Sunday, January 17, 2016

Sentence Annotations

I've long been aware of Jeff Anderson and have read and cited his excellent book, Mechanically Inclined: Building Grammar, Usage, and Style into Writer's Workshop, many times. Despite the fact that his approach appealed to and resonated with me as soon as I read it, it has taken me a long time to process how to make it work in my classroom. I've tried pausing during a class reading period to examine an author's punctuation or grammar, and whenever possible I use actual novels when discussing specific concepts with students during 1:1 conferences about their writing.

Last week I tried using sentence annotations (a variation of his approach to teaching grammar and usage) in my English class. We are reading a few chapters in Where the Mountain Meets the Moon, and I chose a several rich sentences from the novel to use for this activity. After retyping the sentences in a large font, I handed out a sheet with six unique sentences, and as a class we modeled how to annotate them for capitalization and punctuation. Once students began working in pairs to continue their annotations, they marked up parts of speech and figurative language, which (excitingly!) went beyond the scope of what I intended for the activity.
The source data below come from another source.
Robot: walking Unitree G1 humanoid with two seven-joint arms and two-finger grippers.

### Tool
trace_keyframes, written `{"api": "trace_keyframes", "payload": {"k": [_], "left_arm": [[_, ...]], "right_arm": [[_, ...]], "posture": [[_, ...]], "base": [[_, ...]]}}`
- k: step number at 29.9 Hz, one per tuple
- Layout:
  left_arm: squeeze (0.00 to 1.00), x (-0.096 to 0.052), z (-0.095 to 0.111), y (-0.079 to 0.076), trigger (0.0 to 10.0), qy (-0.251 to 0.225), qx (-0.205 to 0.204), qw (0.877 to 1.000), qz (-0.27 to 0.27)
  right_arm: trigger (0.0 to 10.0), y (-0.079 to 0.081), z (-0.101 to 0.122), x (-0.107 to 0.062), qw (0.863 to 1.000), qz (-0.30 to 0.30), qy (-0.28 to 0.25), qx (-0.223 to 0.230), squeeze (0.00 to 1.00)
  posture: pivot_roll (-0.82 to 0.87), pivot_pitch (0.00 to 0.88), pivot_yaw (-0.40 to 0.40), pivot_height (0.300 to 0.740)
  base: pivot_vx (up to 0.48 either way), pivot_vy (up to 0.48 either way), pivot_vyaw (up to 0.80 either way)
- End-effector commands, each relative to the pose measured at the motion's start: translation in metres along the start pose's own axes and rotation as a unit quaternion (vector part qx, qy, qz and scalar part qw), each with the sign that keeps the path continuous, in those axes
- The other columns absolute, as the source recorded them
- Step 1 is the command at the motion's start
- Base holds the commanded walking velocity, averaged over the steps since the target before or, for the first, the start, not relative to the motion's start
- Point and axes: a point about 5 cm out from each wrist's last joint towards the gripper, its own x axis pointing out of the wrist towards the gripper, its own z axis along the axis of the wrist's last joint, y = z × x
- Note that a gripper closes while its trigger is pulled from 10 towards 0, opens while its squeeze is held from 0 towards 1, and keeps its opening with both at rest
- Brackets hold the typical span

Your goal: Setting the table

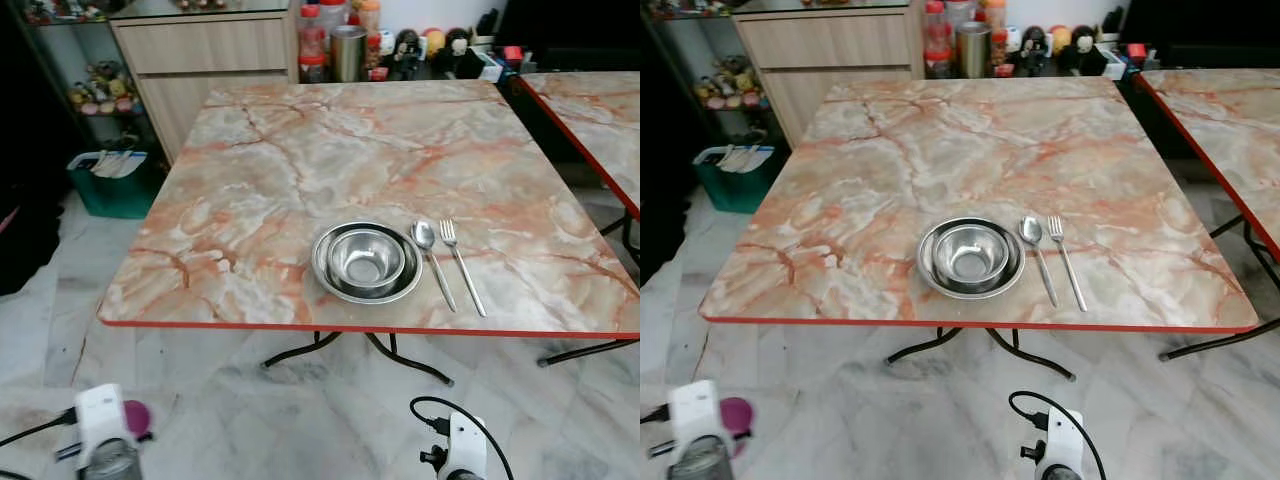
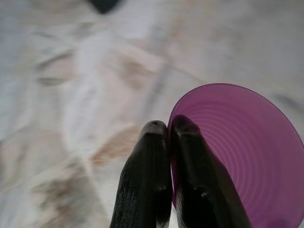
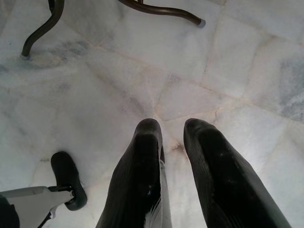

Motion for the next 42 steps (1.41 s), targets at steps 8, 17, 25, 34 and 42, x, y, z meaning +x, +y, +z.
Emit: {"api": "trace_keyframes", "payload": {"k": [8,17,25,34,42], "left_arm": [[0.0,0.015,0.078,0.048,10.0,-0.154,-0.005,0.974,0.168],[0.0,-0.03,0.225,-0.007,10.0,-0.445,-0.026,0.895,0.018],[0.0,-0.077,0.261,-0.071,10.0,-0.474,-0.09,0.856,-0.189],[0.0,-0.097,0.258,-0.118,10.0,-0.332,-0.199,0.844,-0.37],[0.0,-0.113,0.255,-0.136,10.0,-0.308,-0.152,0.832,-0.436]], "right_arm": [[10.0,0.001,-0.004,-0.001,1.0,0.002,0.007,-0.003,0.0],[10.0,0.0,-0.004,-0.001,1.0,-0.001,0.007,-0.002,0.0],[10.0,0.0,-0.004,-0.001,1.0,-0.003,0.007,-0.002,0.0],[10.0,0.0,-0.005,-0.001,1.0,-0.006,0.007,-0.001,0.0],[10.0,0.0,-0.007,-0.001,1.0,-0.008,0.013,0.002,0.0]], "posture": [[0.06,0.095,0.024,0.74],[0.06,0.11,0.021,0.74],[0.06,0.111,0.022,0.74],[0.05,0.1,0.031,0.74],[0.05,0.092,0.036,0.74]], "base": [[0.0,0.0,0.0],[0.0,0.0,0.0],[0.0,0.0,0.0],[0.0,0.0,0.0],[0.0,0.0,-0.08]]}}
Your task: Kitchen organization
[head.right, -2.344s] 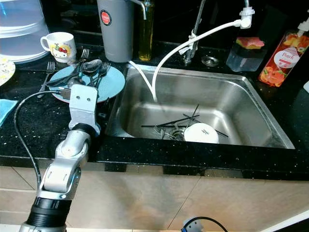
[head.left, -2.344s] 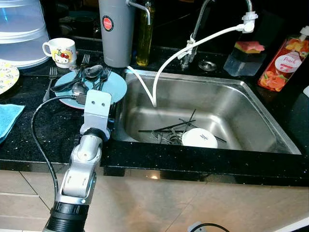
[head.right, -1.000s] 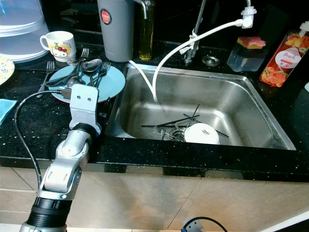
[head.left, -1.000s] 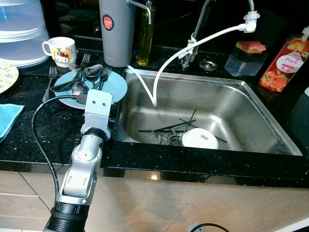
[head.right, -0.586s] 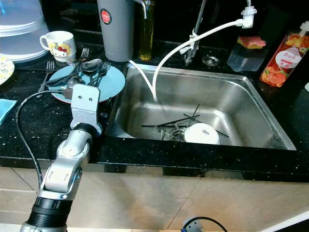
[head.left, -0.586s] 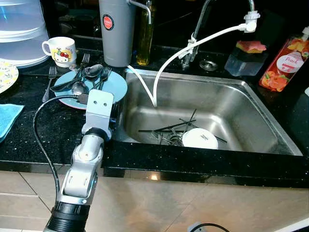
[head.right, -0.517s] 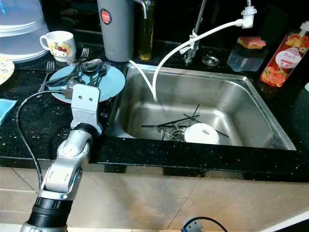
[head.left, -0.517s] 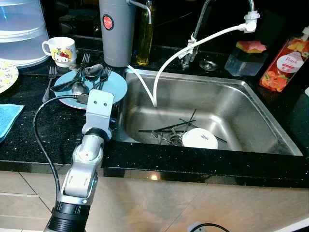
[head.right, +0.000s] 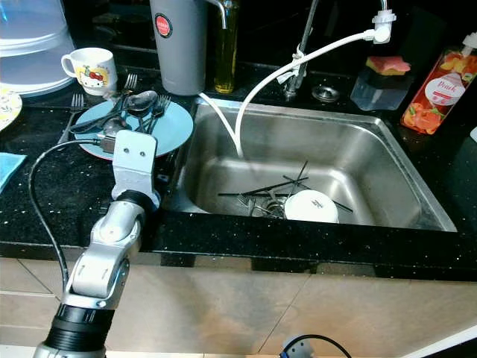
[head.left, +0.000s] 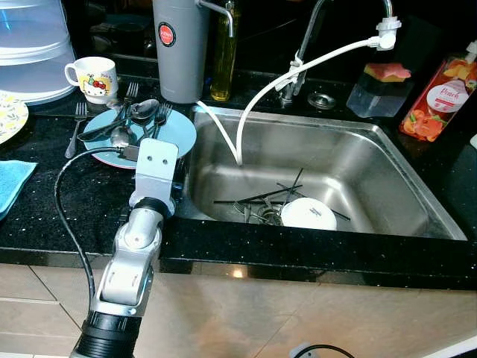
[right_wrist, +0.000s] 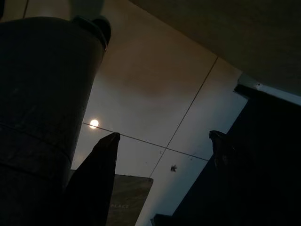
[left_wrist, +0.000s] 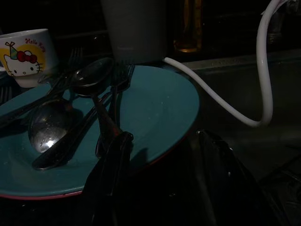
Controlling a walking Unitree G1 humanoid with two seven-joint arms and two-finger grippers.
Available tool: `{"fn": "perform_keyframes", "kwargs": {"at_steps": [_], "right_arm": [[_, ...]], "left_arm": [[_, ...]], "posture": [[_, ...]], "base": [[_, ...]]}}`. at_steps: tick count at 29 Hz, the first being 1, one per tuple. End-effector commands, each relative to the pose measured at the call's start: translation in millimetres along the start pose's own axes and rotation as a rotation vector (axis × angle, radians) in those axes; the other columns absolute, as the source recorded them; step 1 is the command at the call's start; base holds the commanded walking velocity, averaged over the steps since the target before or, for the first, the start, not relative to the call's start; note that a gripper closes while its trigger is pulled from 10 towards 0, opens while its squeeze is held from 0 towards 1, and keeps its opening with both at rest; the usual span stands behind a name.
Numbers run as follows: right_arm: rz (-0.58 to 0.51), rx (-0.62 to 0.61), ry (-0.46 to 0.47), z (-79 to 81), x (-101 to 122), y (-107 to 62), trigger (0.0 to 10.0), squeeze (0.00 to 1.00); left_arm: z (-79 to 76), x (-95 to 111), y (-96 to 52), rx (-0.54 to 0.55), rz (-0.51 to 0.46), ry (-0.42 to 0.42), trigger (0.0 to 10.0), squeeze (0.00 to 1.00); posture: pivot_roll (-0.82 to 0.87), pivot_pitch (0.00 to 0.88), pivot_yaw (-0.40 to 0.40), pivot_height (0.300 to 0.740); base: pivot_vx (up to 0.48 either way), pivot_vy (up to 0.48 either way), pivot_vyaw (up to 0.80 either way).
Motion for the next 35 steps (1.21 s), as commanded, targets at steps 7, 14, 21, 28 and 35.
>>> {"fn": "perform_keyframes", "kwargs": {"at_steps": [7,14,21,28,35], "right_arm": [[0.011,-0.003,0.0,-3.3,-2.1,-0.1,10.0,0.0],[0.011,-0.002,-0.003,-3.5,-1.4,0.0,10.0,0.0],[0.01,-0.002,-0.001,-3.4,-1.1,0.0,10.0,0.0],[0.011,0.0,0.0,-2.6,-1.0,0.0,10.0,0.0],[0.011,0.0,-0.001,-2.9,-1.2,0.0,10.0,0.0]], "left_arm": [[-5.7,2.4,0.4,-0.012,-0.003,-0.007,10.0,0.0],[-6.8,1.9,-1.2,-0.014,-0.002,-0.007,10.0,0.0],[-6.8,2.3,-0.9,-0.017,-0.005,-0.006,10.0,0.0],[-7.7,1.9,-1.6,-0.02,-0.003,-0.004,10.0,0.0],[-8.6,2.4,-1.7,-0.022,-0.004,-0.004,10.0,0.0]], "posture": [[0.26,0.043,-0.106,0.74],[0.26,0.046,-0.109,0.74],[0.26,0.047,-0.106,0.74],[0.26,0.049,-0.109,0.74],[0.26,0.05,-0.109,0.74]], "base": [[0.0,0.0,0.0],[0.0,0.0,0.0],[0.0,0.0,0.0],[0.0,0.0,0.0],[0.0,0.0,0.0]]}}
Point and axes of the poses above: a point about 5 cm out from each wrist's last joint towards the gripper, its own y axis pointing out of the wrist towards the gripper, its own x axis along the axis of the wrist's last joint, z = x × y, the point moved 4 cm from there along y, pointing out of the wrist towards the gripper, and after that the axes turned 13 degrees about y, right-handed, at the moved point
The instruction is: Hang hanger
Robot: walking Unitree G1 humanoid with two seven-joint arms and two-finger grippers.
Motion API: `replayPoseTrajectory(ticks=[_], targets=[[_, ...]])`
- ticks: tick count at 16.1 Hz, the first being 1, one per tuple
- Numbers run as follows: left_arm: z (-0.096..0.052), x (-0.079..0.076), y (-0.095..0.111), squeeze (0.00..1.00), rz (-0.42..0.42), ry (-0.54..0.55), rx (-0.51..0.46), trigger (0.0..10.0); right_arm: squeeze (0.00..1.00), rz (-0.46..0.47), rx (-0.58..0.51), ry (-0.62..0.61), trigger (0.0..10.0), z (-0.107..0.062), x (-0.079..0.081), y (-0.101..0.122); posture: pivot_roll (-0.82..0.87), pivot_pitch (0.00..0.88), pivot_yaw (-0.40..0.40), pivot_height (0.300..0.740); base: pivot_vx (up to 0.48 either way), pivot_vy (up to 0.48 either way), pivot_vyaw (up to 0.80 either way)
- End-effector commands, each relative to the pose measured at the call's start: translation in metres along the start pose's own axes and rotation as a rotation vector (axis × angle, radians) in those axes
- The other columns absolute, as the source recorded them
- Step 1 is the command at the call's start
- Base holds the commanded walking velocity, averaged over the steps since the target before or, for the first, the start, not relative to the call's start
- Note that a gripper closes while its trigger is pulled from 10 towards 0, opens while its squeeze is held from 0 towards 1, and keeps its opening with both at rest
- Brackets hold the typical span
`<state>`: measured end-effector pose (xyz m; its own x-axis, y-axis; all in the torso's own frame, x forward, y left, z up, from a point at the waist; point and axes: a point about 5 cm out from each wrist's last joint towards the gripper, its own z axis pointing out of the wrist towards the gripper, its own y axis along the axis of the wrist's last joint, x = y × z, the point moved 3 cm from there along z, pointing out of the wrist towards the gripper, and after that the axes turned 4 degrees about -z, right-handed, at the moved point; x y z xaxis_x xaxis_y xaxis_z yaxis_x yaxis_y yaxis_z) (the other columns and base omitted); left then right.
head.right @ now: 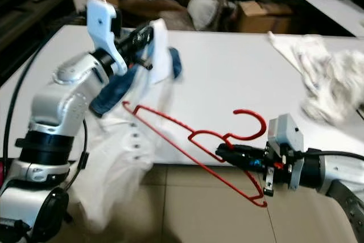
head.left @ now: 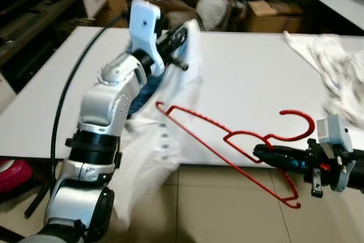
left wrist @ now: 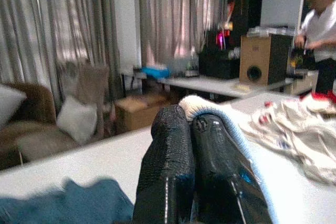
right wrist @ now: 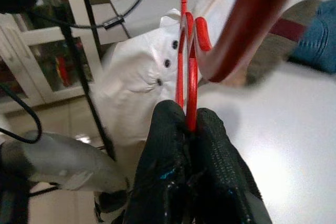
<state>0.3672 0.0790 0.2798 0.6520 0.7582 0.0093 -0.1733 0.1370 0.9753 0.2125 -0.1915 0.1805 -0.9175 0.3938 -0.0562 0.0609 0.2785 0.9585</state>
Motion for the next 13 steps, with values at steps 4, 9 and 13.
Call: replayPoseTrajectory(ticks=[4, 9, 13], targets=[[-0.027, -0.029, 0.012, 0.0, 0.019, -0.216, 0.003, 10.0, 0.0, -0.095, 0.084, -0.087, 10.0, 0.01, -0.026, -0.008, -0.07, 0.0, -0.026, 0.74, 0.337, 0.0, 0.0], [-0.034, -0.033, 0.073, 0.0, -0.069, -0.303, -0.226, 10.0, 0.0, -0.432, -0.045, -0.689, 10.0, 0.0, -0.136, 0.067, -0.06, 0.0, -0.041, 0.74, 0.294, 0.0, 0.0], [-0.039, -0.023, 0.103, 0.0, -0.097, -0.247, -0.373, 10.0, 0.0, -0.59, -0.508, -1.068, 10.0, -0.053, -0.16, 0.18, -0.06, 0.0, -0.054, 0.74, 0.062, 0.0, 0.0]])
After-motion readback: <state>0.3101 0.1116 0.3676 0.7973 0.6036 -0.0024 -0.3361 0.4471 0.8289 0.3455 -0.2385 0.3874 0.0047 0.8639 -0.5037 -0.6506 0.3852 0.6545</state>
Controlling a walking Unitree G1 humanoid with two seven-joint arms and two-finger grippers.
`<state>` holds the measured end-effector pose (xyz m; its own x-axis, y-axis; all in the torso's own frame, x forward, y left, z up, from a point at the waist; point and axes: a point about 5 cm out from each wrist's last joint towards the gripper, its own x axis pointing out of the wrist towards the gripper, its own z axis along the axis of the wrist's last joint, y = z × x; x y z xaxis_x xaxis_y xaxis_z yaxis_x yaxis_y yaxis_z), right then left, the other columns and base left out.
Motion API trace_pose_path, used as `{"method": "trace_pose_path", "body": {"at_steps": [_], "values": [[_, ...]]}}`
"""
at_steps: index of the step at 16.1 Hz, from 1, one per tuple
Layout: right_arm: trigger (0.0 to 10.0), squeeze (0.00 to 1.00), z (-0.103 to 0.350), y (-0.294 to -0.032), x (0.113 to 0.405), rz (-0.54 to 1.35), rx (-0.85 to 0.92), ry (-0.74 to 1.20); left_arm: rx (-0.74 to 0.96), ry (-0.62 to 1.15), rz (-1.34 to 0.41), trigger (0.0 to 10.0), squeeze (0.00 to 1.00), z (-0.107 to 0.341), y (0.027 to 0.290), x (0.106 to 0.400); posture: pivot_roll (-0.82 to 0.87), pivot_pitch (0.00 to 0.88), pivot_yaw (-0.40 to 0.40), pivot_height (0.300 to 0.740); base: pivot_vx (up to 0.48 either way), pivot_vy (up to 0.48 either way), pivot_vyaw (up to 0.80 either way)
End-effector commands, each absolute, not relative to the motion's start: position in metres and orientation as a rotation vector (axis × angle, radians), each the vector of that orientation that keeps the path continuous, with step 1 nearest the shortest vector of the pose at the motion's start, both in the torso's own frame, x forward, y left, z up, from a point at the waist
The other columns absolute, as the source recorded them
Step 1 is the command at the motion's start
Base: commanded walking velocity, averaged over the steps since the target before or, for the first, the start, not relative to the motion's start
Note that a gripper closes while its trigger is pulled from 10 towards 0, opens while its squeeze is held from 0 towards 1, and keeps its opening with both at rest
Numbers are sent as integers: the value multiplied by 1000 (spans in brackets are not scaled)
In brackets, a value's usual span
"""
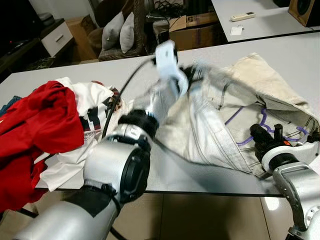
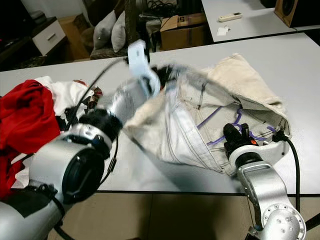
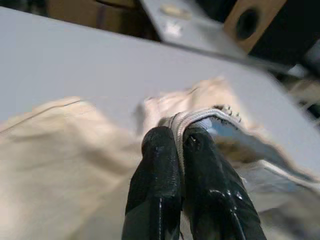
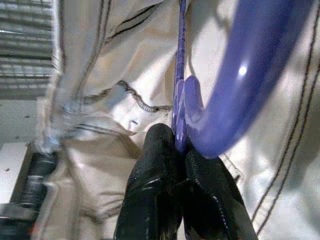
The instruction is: Hang hanger
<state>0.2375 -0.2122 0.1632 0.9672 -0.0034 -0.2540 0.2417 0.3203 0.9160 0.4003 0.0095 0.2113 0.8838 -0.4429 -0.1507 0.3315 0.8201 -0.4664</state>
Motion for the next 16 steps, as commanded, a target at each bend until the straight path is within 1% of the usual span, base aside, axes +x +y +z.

While they could easily annotate for simple things like using a capital letter at the start of a sentence or ending a sentence with a period, my students also noticed more complex punctuation. For example, in a single sentence they saw that some commas were used to indicate a pause while others were part of a list. They noticed that an apostrophe might indicate possession or a contraction. Some students even marked up my page citations at the end of each sentence, noting the parentheses and the abbreviation of 'page' to 'Pg.'


Just as Anderson promised, my students found greater meaning and learning in sentences that came from actual texts they have read and loved, as opposed to random ones in workbooks, which feel rote, repetitive, and devoid of personal meaning. Additionally, by examining individual sentences, the small grammar, capitalization, and punctuation issues which usually get lost were front and center. The activity was fun for my students and, I think, beneficial. I'm looking forward to seeing if I notice an improvement in the quality of their writing (specifically editing and proofreading) in the next few weeks.